WHAT YOU HAVE TO DO: When you write out the material, keep every line exactly as it is.
Start of GIVEN RECORDS
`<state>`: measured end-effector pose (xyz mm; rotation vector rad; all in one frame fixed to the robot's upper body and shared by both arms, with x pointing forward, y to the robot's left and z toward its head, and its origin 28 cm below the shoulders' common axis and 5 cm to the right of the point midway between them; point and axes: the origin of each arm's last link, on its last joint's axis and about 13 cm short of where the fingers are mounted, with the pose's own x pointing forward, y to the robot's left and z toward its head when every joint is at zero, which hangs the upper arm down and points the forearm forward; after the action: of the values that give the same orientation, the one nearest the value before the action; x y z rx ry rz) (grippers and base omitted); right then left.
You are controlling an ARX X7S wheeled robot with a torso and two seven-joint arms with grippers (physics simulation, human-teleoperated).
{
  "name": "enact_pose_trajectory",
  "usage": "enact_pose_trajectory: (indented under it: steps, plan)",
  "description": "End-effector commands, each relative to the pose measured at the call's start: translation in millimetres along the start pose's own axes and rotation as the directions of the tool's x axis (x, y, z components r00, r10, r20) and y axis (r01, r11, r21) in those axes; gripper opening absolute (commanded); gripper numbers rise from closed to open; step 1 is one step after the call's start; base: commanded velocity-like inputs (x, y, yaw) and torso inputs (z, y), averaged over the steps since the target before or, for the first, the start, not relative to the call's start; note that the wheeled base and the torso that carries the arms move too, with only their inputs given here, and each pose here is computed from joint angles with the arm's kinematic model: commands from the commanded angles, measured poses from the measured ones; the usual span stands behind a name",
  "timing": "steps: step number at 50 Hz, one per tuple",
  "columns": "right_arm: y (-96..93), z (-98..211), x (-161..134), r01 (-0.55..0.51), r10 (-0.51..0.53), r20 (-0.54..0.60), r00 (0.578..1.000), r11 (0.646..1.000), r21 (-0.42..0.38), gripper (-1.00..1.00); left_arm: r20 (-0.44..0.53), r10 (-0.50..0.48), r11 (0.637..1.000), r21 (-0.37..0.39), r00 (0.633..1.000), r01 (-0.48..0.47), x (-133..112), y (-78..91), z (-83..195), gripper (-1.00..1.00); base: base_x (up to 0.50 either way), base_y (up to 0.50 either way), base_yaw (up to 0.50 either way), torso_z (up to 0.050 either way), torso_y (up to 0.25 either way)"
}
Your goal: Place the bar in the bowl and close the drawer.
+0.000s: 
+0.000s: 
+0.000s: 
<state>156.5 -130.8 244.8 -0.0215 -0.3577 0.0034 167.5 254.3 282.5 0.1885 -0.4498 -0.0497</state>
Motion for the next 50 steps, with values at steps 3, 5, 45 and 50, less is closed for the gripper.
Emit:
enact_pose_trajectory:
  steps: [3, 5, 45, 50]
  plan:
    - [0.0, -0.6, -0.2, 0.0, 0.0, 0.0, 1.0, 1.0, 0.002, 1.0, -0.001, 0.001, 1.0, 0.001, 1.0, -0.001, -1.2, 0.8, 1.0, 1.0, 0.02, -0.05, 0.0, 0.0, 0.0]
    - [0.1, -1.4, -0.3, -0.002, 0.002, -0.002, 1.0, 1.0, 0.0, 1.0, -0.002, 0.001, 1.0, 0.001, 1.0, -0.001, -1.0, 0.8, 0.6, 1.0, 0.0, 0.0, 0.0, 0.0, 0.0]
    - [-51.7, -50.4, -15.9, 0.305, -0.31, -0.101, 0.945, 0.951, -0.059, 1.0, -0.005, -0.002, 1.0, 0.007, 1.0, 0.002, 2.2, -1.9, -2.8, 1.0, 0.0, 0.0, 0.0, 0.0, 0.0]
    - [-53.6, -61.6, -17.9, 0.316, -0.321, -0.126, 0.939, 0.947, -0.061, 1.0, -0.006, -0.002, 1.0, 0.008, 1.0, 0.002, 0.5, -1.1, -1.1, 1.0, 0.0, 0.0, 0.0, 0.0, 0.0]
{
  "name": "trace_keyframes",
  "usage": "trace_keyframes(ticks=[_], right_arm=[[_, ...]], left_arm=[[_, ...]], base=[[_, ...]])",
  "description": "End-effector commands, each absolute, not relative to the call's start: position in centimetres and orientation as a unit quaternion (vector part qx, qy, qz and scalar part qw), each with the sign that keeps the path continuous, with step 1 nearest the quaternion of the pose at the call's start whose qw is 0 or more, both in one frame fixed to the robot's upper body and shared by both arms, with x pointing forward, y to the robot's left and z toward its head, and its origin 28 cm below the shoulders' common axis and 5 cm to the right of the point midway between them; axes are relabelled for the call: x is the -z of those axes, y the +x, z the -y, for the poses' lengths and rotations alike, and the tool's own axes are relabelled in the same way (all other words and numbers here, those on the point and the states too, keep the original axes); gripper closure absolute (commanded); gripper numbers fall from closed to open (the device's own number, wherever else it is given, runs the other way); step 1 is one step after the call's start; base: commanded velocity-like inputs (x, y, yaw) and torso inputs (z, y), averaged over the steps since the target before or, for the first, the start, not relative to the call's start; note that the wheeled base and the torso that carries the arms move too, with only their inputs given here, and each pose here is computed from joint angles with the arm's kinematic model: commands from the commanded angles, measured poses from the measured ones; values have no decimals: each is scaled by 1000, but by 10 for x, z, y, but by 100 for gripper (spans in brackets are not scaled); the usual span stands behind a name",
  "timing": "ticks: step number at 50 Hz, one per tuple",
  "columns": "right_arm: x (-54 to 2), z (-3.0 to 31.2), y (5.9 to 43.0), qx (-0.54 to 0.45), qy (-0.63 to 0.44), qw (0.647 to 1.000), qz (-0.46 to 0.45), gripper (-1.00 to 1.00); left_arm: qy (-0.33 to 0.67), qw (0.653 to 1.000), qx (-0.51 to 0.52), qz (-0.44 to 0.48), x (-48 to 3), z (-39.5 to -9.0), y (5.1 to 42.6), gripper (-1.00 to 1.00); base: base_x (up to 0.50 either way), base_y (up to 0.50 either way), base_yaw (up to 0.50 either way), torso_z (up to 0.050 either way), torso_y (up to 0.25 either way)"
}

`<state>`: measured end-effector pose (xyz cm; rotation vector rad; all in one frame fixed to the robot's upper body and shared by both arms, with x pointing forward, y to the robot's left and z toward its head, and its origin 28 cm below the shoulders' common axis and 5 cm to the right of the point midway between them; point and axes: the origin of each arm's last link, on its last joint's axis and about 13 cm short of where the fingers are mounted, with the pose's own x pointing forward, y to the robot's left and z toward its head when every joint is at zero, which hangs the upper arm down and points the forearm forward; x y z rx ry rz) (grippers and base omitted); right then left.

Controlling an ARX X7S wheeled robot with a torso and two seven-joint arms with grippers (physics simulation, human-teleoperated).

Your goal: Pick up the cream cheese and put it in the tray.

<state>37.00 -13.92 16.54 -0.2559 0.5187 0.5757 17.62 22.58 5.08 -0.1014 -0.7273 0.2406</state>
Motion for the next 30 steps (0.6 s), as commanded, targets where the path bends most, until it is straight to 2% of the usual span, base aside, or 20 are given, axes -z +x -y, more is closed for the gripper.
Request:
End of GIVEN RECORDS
FINISHED EXERCISE:
`<state>`: measured end-effector pose (xyz mm; rotation vector rad; all in one frame fixed to the robot's upper body and shared by both arms, with x pointing forward, y to the robot's left and z toward its head, and its origin 28 cm below the shoulders' common axis and 5 cm to the right of the point midway between them; point and axes: the origin of each arm's last link, on its last joint's axis and about 13 cm short of where the fingers are mounted, with the pose's own x pointing forward, y to the robot's left and z toward its head when every joint is at zero, which hangs the upper arm down and points the forearm forward; after the action: of the values that give the same orientation, the one nearest the value before the action; x y z rx ry rz) (grippers and base omitted); right then left.
You are controlling an ARX X7S wheeled robot with a torso and two seven-joint arms with grippers (physics simulation, human-teleoperated).
{
  "name": "enact_pose_trajectory",
  "usage": "enact_pose_trajectory: (indented under it: steps, plan)",
  "description": "End-effector commands, each relative to the pose measured at the call's start: translation in millimetres along the start pose's own axes and rotation as the directions of the tool's x axis (x, y, z components r00, r10, r20) and y axis (r01, r11, r21) in those axes; gripper opening absolute (commanded); gripper numbers rise from closed to open; step 1 is one step after the call's start; base: commanded velocity-like inputs (x, y, yaw) and torso inputs (z, y), averaged over the steps since the target before or, for the first, the start, not relative to the call's start; note that the wheeled base and the torso that carries the arms move too, with only their inputs given here, and each pose here is computed from joint angles with the arm's kinematic model: commands from the commanded angles, measured poses from the measured ones; the usual span stands behind a name",
  "timing": "steps: step number at 50 Hz, one per tuple",
  "columns": "right_arm: y (-96..93), z (-98..211), x (-161..134), r01 (-0.55..0.51), r10 (-0.51..0.53), r20 (-0.54..0.60), r00 (0.578..1.000), r11 (0.646..1.000), r21 (-0.42..0.38), gripper (-1.00..1.00); left_arm: r20 (-0.44..0.53), r10 (-0.50..0.48), r11 (0.637..1.000), r21 (-0.37..0.39), r00 (0.633..1.000), r01 (-0.48..0.47), x (-133..112), y (-78..91), z (-83..195), gripper (-1.00..1.00); base: base_x (up to 0.50 either way), base_y (up to 0.50 either way), base_yaw (up to 0.50 either way), torso_z (up to 0.050 either way), torso_y (up to 0.25 either way)"
}
Your goal: Place the bar in the bowl and close the drawer.
+0.000s: 
+0.000s: 
+0.000s: 
<state>156.5 -130.8 244.8 -0.0215 -0.3577 0.0034 167.5 254.3 282.5 0.1885 -0.4498 -0.0497</state>
Motion for the next 50 steps, with values at steps 3, 5, 45 and 50, less is closed for the gripper.
Emit:
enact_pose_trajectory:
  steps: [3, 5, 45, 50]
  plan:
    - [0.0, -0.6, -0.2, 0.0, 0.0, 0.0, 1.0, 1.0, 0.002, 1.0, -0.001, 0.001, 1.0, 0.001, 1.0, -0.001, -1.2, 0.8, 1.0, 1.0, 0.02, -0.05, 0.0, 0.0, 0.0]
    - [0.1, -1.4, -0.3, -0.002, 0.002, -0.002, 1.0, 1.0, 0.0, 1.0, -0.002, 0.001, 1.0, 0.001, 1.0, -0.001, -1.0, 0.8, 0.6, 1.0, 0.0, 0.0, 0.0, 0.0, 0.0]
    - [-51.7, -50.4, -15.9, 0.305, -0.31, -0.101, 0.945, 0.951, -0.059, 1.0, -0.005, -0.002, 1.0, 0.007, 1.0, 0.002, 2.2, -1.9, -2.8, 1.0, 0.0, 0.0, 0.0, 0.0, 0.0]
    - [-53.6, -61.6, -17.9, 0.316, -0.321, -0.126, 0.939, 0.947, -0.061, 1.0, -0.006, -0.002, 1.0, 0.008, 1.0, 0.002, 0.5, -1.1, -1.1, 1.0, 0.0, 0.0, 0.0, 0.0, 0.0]
{
  "name": "trace_keyframes",
  "usage": "trace_keyframes(ticks=[_], right_arm=[[_, ...]], left_arm=[[_, ...]], base=[[_, ...]])",
  "description": "End-effector commands, each absolute, not relative to the call's start: position in centimetres and orientation as a unit quaternion (vector part qx, qy, qz and scalar part qw), each with the sign that keeps the path continuous, with step 1 nearest the quaternion of the pose at the call's start whose qw is 0 or more, both in one frame fixed to the robot's upper body and shared by both arms, with x pointing forward, y to the robot's left and z toward its head, and its origin 28 cm below the shoulders' common axis and 5 cm to the right of the point midway between them; axes are relabelled for the call: x is the -z of those axes, y the +x, z the -y, for the poses' lengths and rotations alike, and the tool's own axes are relabelled in the same way (all other words and numbers here, those on the point and the states too, keep the original axes); gripper closure absolute (commanded); gripper numbers fall from closed to open (the device's own number, wherever else it is given, runs the other way); step 1 is one step after the call's start; base: commanded velocity-like inputs (x, y, yaw) and torso inputs (z, y), averaged over the steps since the target before or, for the first, the start, not relative to the call's start; note that the wheeled base and the torso that carries the arms move too, with only their inputs given here, and each pose here is computed from joint angles with the arm's kinematic model: commands from the commanded angles, measured poses from the measured ones; values have no decimals: each is scaled by 1000, but by 10 for x, z, y, but by 100 for gripper (spans in brackets are not scaled); the usual span stands behind a name",
  "timing": "ticks: step number at 50 Hz, one per tuple",
  "columns": "right_arm: x (-54 to 2), z (-3.0 to 31.2), y (5.9 to 43.0), qx (-0.54 to 0.45), qy (-0.63 to 0.44), qw (0.647 to 1.000), qz (-0.46 to 0.45), gripper (-1.00 to 1.00); left_arm: qy (-0.33 to 0.67), qw (0.653 to 1.000), qx (-0.51 to 0.52), qz (-0.44 to 0.48), x (-48 to 3), z (-39.5 to -9.0), y (5.1 to 42.6), gripper (-1.00 to 1.00); base: base_x (up to 0.50 either way), base_y (up to 0.50 either way), base_yaw (up to 0.50 either way), torso_z (up to 0.050 either way), torso_y (up to 0.25 either way)"
}

`<state>`: measured end-effector pose (xyz cm; rotation vector rad; all in one frame fixed to the robot's upper body and shared by both arms, with x pointing forward, y to the robot's left and z toward its head, and its origin 28 cm below the shoulders' common axis and 5 cm to the right of the point midway between them; point and axes: the origin of each arm's last link, on its last joint's axis and about 13 cm short of where the fingers are mounted, with the pose's own x pointing forward, y to the robot's left and z toward its head when every joint is at zero, which hangs the upper arm down and points the forearm forward; x y z rx ry rz) (grippers and base omitted); right then left.

Controlling an ARX X7S wheeled robot with a torso and two seven-joint arms with grippers (physics simulation, human-teleoperated).

Your goal: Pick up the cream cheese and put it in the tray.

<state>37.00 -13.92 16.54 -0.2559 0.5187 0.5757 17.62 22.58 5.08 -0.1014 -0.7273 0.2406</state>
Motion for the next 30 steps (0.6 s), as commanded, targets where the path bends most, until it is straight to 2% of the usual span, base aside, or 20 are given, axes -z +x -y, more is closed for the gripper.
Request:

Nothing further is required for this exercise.